3.2.3. Fast Frequency Response (FFR) and Frequency Containment Reserve (FCR)

To counteract rapid frequency deviations, markets have been developed for Fast Frequency Response (FFR) and Frequency Containment Reserve (FCR) services, enabling resources to provide ultra-fast active power injections immediately after disturbances. Studies [38,39,40] emphasize that integrating FFR and FCR markets has become essential in Europe, particularly in countries such as Germany, Great Britain, Portugal, and Sweden [41,42,43]. These market mechanisms incentivize resources to deliver fast frequency services. Experience from European markets shows that coordinated ancillary service markets can significantly enhance system resilience. However, integrating synthetic inertia into these markets requires careful consideration of procurement, pricing, and system coordination challenges.

3.2.4. Other Approaches

Synchronous condensers have resurged as a solution to provide both reactive power and rotational inertia without active generation. Although they require substantial investment and spatial footprint [44], they offer reliable inertia sources independent of weather or fuel availability.
Innovative control strategies, such as virtual synchronous machine (VSM) implementations [45,46] and adaptive hybrid inertia controllers combining kinetic emulation and fuzzy logic adaptation [47], further enhance system frequency stability.
Figure 14 illustrates the layout differences between conventional synchronous machine-dominated and modern VRES-dominated grids. Also, it shows an overall perspective of the impact of inertial controls on frequency drops [45].
Declining synchronous generation, while generation from non-synchronous machines or inverter- or HVDC-connected sources (high-voltage direct current technology) is expected to increase proportionally, creating challenges for grid stability. An often-overlooked aspect is that even HVDC-based systems, which enable the interconnection of different regions and the transmission of large amounts of energy, do not contribute to system inertia.
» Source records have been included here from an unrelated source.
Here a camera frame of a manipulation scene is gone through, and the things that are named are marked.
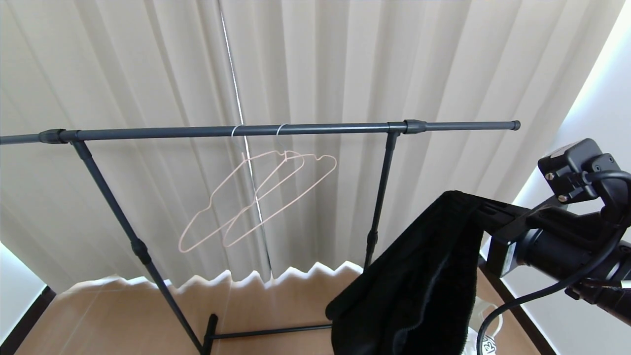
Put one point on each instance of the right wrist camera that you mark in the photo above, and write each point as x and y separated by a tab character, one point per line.
572	167

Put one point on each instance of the white laundry basket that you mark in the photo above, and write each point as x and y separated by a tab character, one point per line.
500	320

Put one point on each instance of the black clothes rack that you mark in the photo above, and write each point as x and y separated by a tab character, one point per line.
148	132

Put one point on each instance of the black shorts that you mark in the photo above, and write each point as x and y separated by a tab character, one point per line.
409	276

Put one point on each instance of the white printed garment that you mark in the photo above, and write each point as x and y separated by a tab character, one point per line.
485	345

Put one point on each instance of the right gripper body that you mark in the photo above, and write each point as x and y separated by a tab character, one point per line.
547	246

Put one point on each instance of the pink clothes hanger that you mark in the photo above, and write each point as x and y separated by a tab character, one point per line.
286	155
243	158

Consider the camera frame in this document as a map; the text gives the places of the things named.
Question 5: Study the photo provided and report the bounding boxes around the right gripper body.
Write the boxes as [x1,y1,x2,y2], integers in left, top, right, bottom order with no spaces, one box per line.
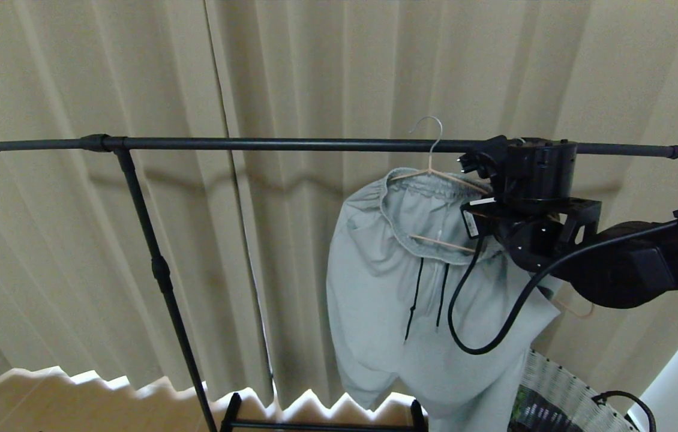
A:
[461,200,517,253]

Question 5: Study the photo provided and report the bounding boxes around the pink clothes hanger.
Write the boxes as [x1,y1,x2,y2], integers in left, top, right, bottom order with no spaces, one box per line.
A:
[554,298,596,319]
[388,115,494,254]

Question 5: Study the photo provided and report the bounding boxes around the pale grey shorts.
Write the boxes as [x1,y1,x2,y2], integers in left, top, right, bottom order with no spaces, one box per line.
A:
[325,171,565,432]

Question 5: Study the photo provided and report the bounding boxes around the white laundry basket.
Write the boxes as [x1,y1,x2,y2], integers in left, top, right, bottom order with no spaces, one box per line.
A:
[509,349,657,432]

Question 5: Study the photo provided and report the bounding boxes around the black clothes rack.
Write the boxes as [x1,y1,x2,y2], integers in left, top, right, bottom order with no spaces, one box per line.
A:
[0,133,678,432]

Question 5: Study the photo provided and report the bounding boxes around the beige curtain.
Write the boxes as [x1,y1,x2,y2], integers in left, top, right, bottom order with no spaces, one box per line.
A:
[0,0,678,410]

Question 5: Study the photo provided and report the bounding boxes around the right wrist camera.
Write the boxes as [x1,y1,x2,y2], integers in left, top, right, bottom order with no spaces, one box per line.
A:
[457,135,511,181]

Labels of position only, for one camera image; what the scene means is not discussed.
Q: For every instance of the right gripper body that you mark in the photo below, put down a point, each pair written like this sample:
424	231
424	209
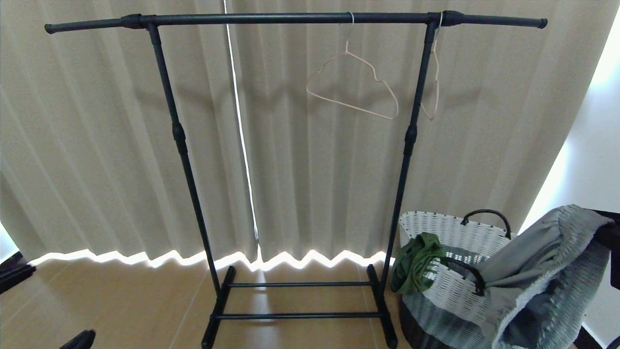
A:
611	242

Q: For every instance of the pale grey shorts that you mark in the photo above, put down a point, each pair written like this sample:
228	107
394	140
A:
542	271

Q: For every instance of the pink clothes hanger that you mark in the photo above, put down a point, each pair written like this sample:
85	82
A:
437	77
347	47

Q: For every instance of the white laundry basket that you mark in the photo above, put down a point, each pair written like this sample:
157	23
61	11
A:
436	232

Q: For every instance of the black clothes rack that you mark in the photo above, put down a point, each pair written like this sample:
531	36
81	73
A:
290	19

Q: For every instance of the green printed garment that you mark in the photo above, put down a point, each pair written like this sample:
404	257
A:
414	266

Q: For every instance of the beige curtain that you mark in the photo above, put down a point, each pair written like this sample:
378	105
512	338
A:
315	194

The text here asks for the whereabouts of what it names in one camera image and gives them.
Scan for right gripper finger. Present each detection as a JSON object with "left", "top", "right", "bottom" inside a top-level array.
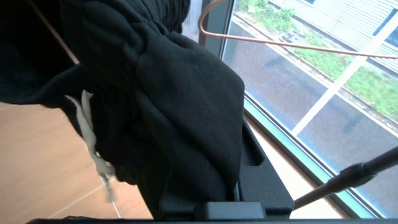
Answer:
[{"left": 239, "top": 121, "right": 295, "bottom": 218}]

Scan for black clothes rack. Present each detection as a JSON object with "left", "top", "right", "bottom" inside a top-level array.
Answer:
[{"left": 294, "top": 146, "right": 398, "bottom": 211}]

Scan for window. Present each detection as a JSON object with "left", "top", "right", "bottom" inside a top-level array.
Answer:
[{"left": 182, "top": 0, "right": 398, "bottom": 218}]

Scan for pink clothes hanger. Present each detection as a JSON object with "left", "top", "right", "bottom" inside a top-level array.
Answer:
[
  {"left": 198, "top": 0, "right": 398, "bottom": 60},
  {"left": 27, "top": 0, "right": 80, "bottom": 65}
]

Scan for black shorts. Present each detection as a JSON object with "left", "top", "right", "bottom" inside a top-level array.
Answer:
[{"left": 0, "top": 0, "right": 246, "bottom": 220}]

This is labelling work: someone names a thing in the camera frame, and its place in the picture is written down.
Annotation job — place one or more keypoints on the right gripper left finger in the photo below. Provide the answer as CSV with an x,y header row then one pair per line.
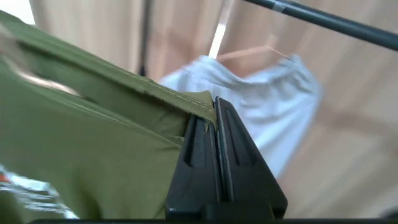
x,y
196,177

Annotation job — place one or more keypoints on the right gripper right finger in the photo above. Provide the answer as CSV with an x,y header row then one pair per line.
x,y
252,180

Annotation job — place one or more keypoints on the pale grey shorts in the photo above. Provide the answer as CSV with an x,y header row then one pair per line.
x,y
273,102

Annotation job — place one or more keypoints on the green garment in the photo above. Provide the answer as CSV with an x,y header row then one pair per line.
x,y
93,155

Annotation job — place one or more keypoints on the black clothes rack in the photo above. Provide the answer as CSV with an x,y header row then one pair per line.
x,y
342,23

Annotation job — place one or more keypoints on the beige curtain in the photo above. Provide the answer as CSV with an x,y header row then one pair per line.
x,y
342,124

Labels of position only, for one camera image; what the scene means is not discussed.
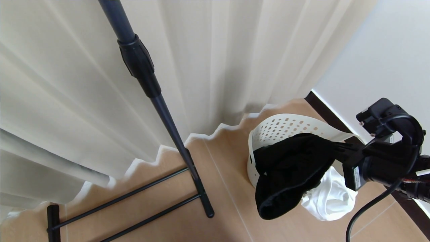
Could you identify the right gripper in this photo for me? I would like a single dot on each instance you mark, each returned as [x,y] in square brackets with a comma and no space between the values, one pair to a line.
[383,164]

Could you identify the black garment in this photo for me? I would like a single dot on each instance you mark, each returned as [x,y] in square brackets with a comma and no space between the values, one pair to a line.
[289,174]

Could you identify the white laundry basket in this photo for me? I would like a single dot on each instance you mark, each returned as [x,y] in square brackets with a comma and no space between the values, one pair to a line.
[282,127]

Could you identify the black clothes rack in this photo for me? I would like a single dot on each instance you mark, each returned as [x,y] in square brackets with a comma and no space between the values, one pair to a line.
[137,64]

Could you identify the white garment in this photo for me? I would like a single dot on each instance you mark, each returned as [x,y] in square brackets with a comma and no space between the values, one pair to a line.
[332,201]

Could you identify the white curtain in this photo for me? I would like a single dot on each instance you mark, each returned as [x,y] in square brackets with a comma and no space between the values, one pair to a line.
[30,168]
[218,50]

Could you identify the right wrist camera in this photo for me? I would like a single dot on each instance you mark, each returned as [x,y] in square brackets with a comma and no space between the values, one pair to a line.
[379,114]

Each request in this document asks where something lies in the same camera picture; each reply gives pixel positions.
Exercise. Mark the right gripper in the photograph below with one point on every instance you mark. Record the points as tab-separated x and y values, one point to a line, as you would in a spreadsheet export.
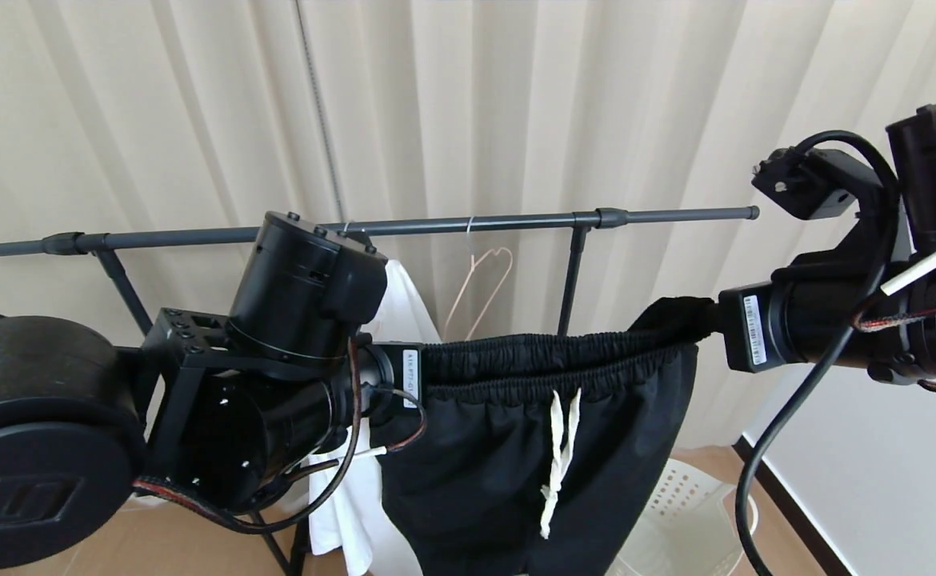
820	320

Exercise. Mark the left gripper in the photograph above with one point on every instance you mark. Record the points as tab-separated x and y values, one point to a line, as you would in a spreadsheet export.
276	432

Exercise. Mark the white printed t-shirt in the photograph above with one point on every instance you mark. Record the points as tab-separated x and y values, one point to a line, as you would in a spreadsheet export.
340	520

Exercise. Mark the black garment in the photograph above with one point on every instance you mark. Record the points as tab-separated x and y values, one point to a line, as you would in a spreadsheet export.
476	464

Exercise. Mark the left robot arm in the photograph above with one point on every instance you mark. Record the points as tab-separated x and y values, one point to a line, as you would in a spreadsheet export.
36	416

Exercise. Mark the pink clothes hanger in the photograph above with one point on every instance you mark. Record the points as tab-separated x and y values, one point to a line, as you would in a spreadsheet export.
459	300

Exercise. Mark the white laundry basket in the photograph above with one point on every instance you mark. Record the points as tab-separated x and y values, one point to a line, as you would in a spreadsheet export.
676	528

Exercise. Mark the black clothes rack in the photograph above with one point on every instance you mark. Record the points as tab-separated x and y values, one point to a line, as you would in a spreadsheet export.
516	222

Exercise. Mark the beige curtain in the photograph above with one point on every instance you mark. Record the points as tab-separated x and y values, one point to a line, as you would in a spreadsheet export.
596	96

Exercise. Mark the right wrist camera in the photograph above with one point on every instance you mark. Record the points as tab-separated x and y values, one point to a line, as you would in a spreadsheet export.
812	184
Although HVDC systems are connected to rotating machines, the energy transmitted through these systems does not exhibit the inherent damping provided by synchronous machines. This means that grid frequency may fluctuate more abruptly in case of faults or disturbances than in systems without HVDC, increasing the risk of outages [48,49].
Energy storage systems, particularly large-scale batteries, have been explored for their ability to deliver fast frequency support. However, duration constraints and cost challenges limit their role to supplementary support rather than complete inertia replacement [50].
Grid-forming technologies and synthetic inertia offer promising pathways, but sustaining long-term system reliability will likely require a hybrid approach, such as combining VRES with strategic retention of synchronous inertia from sources such as nuclear power.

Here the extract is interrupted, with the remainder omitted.